Oča

Un padre e un figlio trascorrono un’intera giornata in un bosco. Pescano, dialogano, verificano lo stato del loro rapporto. L’adulto avverte nelle risposte del bambino un’autonomia di pensiero e una lucidità di analisi che lo sorprende e lo rattrista. Il bambino ha reagito alla separazione dei genitori legandosi molto alla madre, con cui vive. Ma covando dentro di sé il dolore legato all’assenza paterna. Le lacrime riusciranno forse a stemperare i ricordi inclementi e a suggellare questo importante momento d’incontro e il tentativo implicito di recuperare le distanze, le incomprensioni e il tempo perduto. E in parte a colmare il peso dei silenzi prolungati, che preoccupano il padre operaio non meno di tanti altri suoi colleghi ai quali la crisi economica e le precarie condizioni lavorative concorrono a rendere difficile, anche sul piano materiale, la costruzione di un futuro per i propri figli.
Un film di immagini suggestive, di suoni evocativi, di raccordi lirici e di segrete intermittenze del cuore che al loro valore simbolico si richiamano implicitamente elaborando una trama che non è fatta di avvenimenti strettamente consequenziali. O non solo. Ma anche di stati d’animo che si riflettono nello spazio naturale circostante che, contraddicendo la prosa del quotidiano e della grave crisi che investe il futuro degli operai e dei loro figli, nello stesso tempo rappresenta un’ambiente accogliente, un contrappunto costante, una risposta universale che trascende le vicende individuali. Un orizzonte della crisi che trova in quest’opera prima di mirabile sensibilità poetica e di assoluto rigore una perfetta messa “in scena” e “in quadro” con accenti di spiritualità degni dei capolavori di Tarkovski e di Sokurov. Dove la dissolvenza incrociata si trasforma in uno degli stilemi più ricorrenti in grado di dare senso ai paesaggi, ai personaggi, alle realazioni. Di dare senso o piuttosto di dare forma artistica compiuta e innovativa ai rimorsi, ai ricordi, alle emozioni legate alla possibilità di ristabilire l’armonia smarrita. Come la quiete che fa seguito alla tempesta invisibile delle cose davvero importanti. Non dette, o non dette completamente. Non dette per pudore, per difficoltà ad esprimere i sentimenti più segreti, le zone d’ombra del carattere.

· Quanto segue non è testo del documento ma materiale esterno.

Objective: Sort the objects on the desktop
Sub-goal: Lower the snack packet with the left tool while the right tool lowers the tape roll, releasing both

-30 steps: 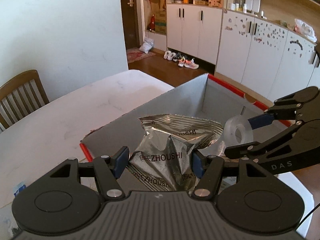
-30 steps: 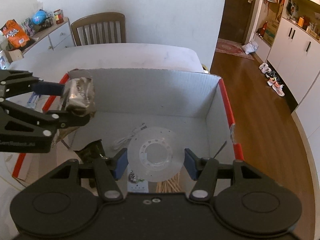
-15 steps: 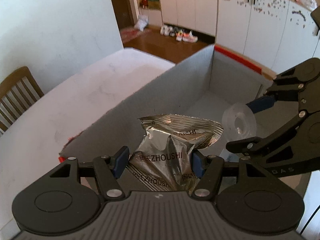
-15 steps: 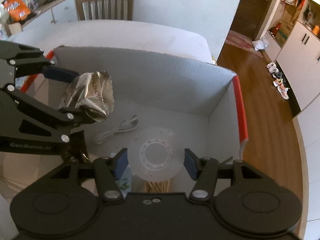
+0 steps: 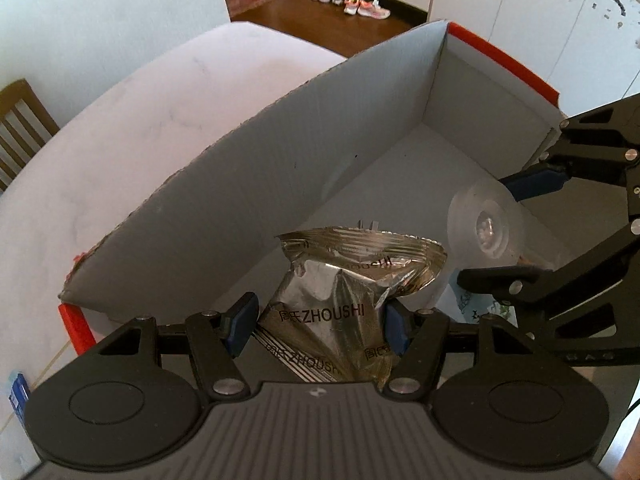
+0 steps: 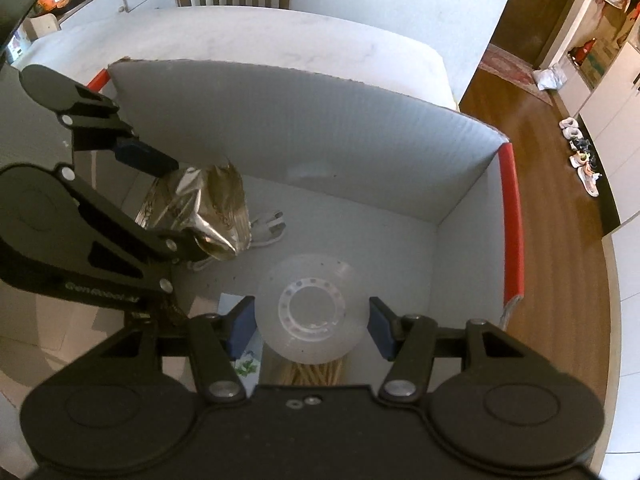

Grazie all’impatto dello scenario naturale che con il suo tempo immobile, i suoi rumori rarefatti consente ai protagonisti di dare libero corso alle parole liberate dalla reticenza, alle lacrime liberate dalla durezza e dal disagio malcelato dei volti, ecco che si realizza il miracolo della compresenza. Del “tu” aperto che va a sostituirsi alla dimensione chiusa di uno o più di un “io”.
Vlado Škafar, regista, sceneggiatore, critico, drammaturgo e uomo di lettere, si occupa di diffusione della cultura cinematografica, essendo stato tra le altre cose co-fondatore della Slovenska Kinoteka (che ha diretto dal 1993 al 1999) e del festival internazionale Kino Otok – Isola Cinema. Come regista ha diretto cortometraggi e documentari quali Stari most (Il vecchio ponte, 1998), Peterka – Leto odločitve (Peterka: l’anno decisivo, 2003), Pod njihovo kožo (Under Their S.K.I.N., 2006), Nočni pogovori z Mojco (Conversazioni notturne con Mojca, 2008) e Otroci (Lettera ad un bambino, 2008), presentato al festival di Rotterdam nel 2009. Oča è il suo primo lungometraggio di finzione.